The new campaign deployed two files, of which one file did not contain a payload but notified the operators if a victim opened the email attachment, indicating that it was for testing or reconnaissance.

The compromised PDFs pose as a diplomatic invitation from a German embassy. Researchers claimed these lures are a broader global campaign targeting the diplomatic corps.

The reports did not directly attribute the new lures that target the German embassy to APT29. However, the researchers noted that some details in the operation closely resemble the tactic employed by the Russian state-sponsored threat group.

 

The Duke malware operators exploit a previously compromised legitimate web domain.

 

According to investigations, the Duke malware campaign utilises the genuine web domain bahamas.gov.bs to distribute its PDF lures. However, separate research revealed that a particular operation uses the same domain to impersonate the Norwegian embassy to target diplomatic entities with invitation lures.

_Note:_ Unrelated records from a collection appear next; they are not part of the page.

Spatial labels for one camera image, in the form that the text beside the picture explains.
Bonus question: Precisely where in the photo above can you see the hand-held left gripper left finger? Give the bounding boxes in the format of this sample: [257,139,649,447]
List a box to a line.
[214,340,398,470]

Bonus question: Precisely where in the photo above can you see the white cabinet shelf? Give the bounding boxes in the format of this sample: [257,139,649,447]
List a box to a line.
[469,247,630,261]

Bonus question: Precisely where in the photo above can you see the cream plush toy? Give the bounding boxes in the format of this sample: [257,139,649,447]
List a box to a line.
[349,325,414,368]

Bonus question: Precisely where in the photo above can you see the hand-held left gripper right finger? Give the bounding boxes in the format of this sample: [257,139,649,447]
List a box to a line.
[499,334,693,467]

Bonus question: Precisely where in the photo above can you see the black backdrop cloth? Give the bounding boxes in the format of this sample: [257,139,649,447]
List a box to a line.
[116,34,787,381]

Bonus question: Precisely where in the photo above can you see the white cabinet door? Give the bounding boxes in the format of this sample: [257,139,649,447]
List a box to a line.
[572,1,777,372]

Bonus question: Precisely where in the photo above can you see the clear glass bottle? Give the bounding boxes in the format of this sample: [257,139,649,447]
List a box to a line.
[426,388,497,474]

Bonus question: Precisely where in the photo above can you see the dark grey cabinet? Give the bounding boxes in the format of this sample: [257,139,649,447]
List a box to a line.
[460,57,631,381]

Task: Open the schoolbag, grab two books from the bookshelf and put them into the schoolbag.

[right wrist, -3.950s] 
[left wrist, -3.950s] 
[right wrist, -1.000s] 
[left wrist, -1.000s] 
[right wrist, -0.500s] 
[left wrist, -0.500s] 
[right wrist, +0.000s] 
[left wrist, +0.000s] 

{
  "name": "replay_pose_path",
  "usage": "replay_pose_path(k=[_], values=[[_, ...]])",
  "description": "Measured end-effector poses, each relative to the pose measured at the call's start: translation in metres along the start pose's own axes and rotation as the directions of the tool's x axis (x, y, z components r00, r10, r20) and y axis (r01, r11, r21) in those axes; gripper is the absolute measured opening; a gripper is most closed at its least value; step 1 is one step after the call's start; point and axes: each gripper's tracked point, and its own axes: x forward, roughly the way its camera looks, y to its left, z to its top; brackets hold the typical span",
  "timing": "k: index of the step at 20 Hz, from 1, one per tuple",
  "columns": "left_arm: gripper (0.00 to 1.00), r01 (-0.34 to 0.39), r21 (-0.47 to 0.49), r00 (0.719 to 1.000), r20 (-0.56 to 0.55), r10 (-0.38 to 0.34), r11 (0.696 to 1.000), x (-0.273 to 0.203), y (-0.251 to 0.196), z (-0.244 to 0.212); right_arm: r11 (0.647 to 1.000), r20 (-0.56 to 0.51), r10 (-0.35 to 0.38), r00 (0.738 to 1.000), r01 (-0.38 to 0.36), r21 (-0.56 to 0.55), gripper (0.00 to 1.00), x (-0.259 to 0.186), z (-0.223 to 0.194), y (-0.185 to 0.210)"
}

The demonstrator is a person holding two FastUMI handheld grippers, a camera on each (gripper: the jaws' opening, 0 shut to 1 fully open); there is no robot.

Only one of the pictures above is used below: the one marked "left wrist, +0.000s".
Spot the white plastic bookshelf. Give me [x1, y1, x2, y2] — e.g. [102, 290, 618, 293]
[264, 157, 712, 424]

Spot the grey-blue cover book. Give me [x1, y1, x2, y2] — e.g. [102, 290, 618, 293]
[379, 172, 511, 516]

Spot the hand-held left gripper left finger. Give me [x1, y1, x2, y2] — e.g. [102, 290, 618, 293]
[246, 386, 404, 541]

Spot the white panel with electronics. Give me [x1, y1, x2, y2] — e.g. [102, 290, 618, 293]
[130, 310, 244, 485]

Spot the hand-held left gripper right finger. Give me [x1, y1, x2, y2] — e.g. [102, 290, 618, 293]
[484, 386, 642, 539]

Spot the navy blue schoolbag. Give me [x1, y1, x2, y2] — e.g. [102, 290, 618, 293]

Therefore, the researchers confidently claim that the new cybercriminal campaign using PDF files is the same threat actors impersonating the Norwegian embassy.

Russia’s cyber espionage campaign against Europe has surged since the start of its geopolitical conflict with Ukraine. Experts noticed that the most affected countries close to Kyiv, like Poland, Latvia, and Lithuania.

APT29, the alleged operator of the new campaign, is notorious for exploiting legitimate web services for malware C2. Furthermore, the group’s director is one of Russia’s SVR officers that gathers political and economic information from other countries.

This group’s primary targets are political organisations, research firms, governments, and critical industries, such as healthcare, education, technology, and finance in Europe and the United States.

Researchers noted that the APT29 cyberespionage group has executed cybercriminal attacks that target the Ukrainian military and political parties since the start of the conflict. They expect that this will continue as long as Russia funds the actors.